No entanto, os sensores e acessórios para tornar a experiência mais próxima da realidade não são tão acessíveis financeiramente. A compra de um rolo de treino smart que permite inúmeras conexões não está abaixo de três dígitos e pesa no bolso. Para o bolso de muitos, o valor ultrapassa qualquer possibilidade de aquisição.

Apesar disso, a empresa assegura o crescimento da demanda, principalmente para associação com o aplicativo Swift. A alta procura resultou na escassez de opções em muitas lojas, que inclusive já pode ser percebida pelos clientes em São Paulo e outros estados. Apesar da falta de opções, diversas pessoas mudaram o estilo de vida mesmo em meio a pandemia e muitos, inclusive, aproveitam para expor as conquistas.

Estilo de vida

Carolline Guglielmi, também conhecida como Gugli, compartilha diariamente sua rotina e busca por um estilo de vida saudável. Desde criança, ela praticou muitos esportes influenciada por sua família. A alimentação equilibrada fazia parte da rotina, mas foi apenas depois de um intercâmbio – quando perdeu o controle de alguns hábitos – que decidiu melhorar sua qualidade de vida definitivamente.

O spinning era uma modalidade que ela já tinha afinidade e com os estúdios fechados, o rolo de treino surgiu como uma oportunidade para que ela e o pai compartilhassem os benefícios dessa compra. A paulista conta que ia bastante na academia fazer musculação e tinha começado a ir no estúdio de funcional. “Treinava muito pouco em casa, mas mudei tudo. Agora comecei a aproveitar mais a mini academia que tenho em casa”, explica.

Gugli trabalha com moda e aderiu ao home office. A nova realidade trouxe à tona os treinos online com novos modelos de interações em virtude do distanciamento social. “A gente quer se aproximar do jeito que dá”, confessa. Ela reforça que utiliza aplicativos como o “Just Run Club”, que simula uma academia com diversos treinos e percebe que se adaptou bem a rotina.

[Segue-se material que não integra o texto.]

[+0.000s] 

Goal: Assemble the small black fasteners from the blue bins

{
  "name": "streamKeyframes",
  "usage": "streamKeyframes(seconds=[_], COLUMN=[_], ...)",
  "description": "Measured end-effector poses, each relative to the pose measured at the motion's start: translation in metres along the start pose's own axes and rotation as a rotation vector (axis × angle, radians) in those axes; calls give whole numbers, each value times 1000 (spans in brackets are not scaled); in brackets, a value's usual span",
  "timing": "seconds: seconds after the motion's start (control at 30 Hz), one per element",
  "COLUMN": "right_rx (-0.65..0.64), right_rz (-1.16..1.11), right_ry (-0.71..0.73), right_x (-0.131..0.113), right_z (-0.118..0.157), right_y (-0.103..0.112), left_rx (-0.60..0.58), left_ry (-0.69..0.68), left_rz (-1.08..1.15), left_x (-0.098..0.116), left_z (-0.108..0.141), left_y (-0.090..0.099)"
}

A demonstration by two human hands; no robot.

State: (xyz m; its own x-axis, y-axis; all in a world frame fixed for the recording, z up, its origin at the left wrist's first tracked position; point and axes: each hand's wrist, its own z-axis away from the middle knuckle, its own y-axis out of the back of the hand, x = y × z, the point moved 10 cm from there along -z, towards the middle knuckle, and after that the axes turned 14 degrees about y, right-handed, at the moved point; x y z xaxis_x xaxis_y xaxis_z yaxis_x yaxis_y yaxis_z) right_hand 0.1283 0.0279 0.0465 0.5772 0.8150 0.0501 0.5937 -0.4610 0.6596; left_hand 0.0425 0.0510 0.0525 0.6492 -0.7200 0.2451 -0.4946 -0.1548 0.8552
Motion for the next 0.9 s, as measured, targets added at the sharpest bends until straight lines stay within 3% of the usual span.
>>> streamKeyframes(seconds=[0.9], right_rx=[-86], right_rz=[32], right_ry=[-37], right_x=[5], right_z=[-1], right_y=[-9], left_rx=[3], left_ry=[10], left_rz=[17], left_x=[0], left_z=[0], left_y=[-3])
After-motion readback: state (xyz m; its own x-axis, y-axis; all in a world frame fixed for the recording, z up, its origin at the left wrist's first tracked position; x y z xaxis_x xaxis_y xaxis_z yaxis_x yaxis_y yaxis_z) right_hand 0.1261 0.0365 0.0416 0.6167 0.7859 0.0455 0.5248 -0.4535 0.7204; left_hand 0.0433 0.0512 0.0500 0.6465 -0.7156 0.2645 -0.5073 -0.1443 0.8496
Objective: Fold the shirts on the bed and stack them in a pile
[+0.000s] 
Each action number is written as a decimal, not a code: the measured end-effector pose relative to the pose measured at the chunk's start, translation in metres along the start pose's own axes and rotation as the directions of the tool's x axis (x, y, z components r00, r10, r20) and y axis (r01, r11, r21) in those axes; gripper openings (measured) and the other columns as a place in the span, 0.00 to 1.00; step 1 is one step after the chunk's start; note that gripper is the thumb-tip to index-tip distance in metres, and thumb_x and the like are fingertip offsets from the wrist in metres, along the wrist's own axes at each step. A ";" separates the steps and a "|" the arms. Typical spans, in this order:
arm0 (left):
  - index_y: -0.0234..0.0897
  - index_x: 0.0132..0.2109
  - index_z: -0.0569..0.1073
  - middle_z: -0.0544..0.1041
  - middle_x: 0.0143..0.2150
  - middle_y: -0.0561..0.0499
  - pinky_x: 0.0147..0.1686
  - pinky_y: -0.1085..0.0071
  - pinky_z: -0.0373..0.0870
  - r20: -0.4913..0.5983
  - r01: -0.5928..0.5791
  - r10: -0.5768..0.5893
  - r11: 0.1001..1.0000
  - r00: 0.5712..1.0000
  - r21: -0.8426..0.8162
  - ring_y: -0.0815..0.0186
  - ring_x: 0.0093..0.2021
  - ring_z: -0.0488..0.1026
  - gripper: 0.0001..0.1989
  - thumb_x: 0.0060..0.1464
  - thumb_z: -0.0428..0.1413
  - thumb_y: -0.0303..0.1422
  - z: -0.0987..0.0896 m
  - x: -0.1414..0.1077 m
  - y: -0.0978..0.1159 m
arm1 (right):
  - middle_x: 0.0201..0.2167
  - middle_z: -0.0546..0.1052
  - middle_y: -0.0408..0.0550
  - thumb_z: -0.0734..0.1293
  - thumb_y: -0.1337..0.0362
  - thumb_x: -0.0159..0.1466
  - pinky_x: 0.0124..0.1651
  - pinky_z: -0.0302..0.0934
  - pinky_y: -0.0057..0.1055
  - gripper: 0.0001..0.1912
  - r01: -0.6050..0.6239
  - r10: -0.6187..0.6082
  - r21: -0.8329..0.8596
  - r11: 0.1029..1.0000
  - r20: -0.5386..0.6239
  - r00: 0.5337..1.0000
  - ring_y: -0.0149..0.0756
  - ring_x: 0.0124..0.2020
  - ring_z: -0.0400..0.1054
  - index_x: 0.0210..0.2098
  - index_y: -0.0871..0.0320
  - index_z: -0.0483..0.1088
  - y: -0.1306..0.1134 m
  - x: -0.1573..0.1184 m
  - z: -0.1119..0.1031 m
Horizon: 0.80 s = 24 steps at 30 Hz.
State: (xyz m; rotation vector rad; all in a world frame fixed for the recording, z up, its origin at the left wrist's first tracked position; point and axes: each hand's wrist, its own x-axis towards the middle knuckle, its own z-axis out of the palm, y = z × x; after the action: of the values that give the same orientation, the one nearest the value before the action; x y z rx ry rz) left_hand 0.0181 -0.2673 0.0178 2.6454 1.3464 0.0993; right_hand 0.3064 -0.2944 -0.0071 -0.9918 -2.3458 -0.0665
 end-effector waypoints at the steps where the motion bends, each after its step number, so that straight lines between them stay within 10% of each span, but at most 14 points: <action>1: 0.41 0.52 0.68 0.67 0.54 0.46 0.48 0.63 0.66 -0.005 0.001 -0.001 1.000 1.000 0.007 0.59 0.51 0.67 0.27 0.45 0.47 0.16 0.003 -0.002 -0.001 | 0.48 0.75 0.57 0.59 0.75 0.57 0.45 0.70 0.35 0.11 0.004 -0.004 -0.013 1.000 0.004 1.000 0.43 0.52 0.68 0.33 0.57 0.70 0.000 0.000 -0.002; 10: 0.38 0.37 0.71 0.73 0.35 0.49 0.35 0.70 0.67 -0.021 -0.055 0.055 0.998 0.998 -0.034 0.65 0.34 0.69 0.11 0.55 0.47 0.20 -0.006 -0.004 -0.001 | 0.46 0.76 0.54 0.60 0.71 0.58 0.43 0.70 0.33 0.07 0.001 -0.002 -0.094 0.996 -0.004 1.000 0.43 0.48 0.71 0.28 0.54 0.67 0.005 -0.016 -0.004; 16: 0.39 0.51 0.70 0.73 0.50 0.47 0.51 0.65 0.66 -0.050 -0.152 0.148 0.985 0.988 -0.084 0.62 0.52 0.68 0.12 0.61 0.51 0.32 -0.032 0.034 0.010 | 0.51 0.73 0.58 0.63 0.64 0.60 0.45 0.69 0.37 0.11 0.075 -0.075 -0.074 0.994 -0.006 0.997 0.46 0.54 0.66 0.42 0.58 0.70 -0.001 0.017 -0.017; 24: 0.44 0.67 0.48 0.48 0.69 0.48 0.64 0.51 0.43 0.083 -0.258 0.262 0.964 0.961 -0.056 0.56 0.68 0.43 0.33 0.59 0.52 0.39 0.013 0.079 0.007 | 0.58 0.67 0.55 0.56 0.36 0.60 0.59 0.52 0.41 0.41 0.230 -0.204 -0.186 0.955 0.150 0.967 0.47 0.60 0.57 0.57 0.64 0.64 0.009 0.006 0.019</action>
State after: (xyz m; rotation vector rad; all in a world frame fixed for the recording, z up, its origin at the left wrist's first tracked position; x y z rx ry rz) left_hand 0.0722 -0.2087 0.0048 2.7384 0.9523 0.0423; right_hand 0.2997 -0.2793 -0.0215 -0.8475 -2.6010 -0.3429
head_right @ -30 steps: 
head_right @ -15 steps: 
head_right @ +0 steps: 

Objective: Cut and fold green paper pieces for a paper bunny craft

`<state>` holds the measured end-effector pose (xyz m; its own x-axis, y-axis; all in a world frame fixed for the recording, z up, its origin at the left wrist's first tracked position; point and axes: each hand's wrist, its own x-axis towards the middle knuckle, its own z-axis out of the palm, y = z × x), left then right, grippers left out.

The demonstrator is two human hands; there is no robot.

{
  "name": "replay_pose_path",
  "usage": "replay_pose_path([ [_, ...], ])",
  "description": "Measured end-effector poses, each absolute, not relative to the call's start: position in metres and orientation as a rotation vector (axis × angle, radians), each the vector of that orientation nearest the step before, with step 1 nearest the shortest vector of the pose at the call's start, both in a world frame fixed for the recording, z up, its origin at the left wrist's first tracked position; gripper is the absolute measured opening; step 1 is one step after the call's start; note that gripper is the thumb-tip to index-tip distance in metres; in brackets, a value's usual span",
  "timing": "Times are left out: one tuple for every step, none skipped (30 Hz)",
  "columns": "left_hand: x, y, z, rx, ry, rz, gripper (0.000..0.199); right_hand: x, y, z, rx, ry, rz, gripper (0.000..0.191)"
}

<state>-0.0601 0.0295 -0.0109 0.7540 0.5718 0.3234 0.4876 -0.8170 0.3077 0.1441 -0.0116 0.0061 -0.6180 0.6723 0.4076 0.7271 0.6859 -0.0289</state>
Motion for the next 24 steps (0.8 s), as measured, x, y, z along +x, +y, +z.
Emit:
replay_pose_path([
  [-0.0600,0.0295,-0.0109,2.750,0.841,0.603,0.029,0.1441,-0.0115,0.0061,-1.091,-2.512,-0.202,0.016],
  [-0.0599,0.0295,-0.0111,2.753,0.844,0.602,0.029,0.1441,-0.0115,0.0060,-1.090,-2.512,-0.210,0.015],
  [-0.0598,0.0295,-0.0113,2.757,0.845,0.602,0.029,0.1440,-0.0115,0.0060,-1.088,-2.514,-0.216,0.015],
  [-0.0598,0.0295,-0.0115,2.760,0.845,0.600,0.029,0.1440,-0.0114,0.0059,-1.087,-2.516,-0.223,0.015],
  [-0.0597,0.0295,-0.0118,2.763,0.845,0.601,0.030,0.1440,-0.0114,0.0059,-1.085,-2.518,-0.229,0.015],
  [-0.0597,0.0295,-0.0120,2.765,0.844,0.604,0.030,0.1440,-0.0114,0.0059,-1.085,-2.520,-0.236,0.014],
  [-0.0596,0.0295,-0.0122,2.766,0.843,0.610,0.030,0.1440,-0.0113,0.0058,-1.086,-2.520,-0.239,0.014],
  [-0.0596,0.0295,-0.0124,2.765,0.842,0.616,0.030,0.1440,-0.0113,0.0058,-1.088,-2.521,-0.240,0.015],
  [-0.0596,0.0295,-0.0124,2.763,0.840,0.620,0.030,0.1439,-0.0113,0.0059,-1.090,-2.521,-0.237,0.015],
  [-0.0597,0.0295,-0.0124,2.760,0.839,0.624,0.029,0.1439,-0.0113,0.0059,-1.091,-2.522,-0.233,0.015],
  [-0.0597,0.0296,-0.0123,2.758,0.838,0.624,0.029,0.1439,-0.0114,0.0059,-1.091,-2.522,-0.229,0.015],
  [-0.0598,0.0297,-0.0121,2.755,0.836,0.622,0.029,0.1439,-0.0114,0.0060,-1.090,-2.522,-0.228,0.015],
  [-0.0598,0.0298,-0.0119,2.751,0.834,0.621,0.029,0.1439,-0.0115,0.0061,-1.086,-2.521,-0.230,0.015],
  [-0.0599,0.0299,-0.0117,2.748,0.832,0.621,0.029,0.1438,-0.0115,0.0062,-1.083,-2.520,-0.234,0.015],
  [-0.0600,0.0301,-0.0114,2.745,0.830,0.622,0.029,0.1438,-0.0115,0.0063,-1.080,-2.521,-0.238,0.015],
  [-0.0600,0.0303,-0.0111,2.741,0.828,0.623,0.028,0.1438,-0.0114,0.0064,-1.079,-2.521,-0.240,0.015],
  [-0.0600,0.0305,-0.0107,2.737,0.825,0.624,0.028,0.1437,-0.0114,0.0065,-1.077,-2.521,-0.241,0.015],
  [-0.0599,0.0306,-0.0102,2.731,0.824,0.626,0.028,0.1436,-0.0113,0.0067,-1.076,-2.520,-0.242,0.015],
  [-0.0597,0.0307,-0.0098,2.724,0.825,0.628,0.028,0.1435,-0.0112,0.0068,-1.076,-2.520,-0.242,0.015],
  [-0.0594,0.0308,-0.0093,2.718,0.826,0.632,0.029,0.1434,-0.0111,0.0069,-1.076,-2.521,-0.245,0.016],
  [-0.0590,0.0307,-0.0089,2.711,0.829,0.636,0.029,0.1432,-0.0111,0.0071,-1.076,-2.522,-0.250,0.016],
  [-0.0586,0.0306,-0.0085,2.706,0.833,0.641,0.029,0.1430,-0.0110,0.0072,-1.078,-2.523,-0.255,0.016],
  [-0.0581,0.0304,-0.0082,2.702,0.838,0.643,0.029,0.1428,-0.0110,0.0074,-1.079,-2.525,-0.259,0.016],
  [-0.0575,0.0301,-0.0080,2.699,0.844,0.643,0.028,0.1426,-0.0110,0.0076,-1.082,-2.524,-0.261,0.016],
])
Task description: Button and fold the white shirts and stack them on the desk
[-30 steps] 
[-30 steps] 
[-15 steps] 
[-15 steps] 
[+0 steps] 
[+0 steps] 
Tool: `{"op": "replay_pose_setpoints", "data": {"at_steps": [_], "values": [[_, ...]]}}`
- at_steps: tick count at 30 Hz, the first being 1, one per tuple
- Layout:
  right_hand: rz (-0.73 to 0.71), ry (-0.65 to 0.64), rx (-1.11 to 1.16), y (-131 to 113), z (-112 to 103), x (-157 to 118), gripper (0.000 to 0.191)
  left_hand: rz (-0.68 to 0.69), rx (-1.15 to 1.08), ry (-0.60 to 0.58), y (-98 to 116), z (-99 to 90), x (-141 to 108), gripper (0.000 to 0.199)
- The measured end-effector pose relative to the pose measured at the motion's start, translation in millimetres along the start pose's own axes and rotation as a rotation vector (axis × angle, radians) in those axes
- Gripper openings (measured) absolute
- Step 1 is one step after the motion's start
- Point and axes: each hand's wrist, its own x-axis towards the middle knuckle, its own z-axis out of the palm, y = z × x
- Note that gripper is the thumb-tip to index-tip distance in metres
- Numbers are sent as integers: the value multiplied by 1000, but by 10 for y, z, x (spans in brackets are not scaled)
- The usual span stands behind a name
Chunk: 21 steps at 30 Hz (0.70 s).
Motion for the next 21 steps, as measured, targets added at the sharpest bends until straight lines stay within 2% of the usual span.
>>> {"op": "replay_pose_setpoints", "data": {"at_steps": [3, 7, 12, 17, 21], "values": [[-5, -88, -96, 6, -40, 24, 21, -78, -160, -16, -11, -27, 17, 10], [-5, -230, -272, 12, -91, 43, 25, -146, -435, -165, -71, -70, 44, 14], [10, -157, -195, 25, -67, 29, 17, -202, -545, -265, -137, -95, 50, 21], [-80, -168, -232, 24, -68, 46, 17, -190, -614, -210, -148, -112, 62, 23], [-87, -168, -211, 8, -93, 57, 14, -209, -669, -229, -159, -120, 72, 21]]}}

Embora não tenha participado de competições de esporte online, Gugli não descarta a ideia. “Vi que tiveram algumas competições online, mas não sei se eu iria gostar tanto porque precisa de bastante foco, mas seria legal”, comenta entre risos.

Assim como Gugli, outras pessoas no Brasil e no mundo têm buscado alternativas para aumentar as interações mantendo a segurança nos treinos em casa. Os aplicativos e a tecnologia dos equipamentos aproximaram a experiência em casa da realidade das ruas. A campeã de ultraciclismo pelo Brasil Dani Genovesi finaliza: “Praticar exercícios era tudo que tínhamos para nos manter fortes e saudáveis no físico, mental e emocional”.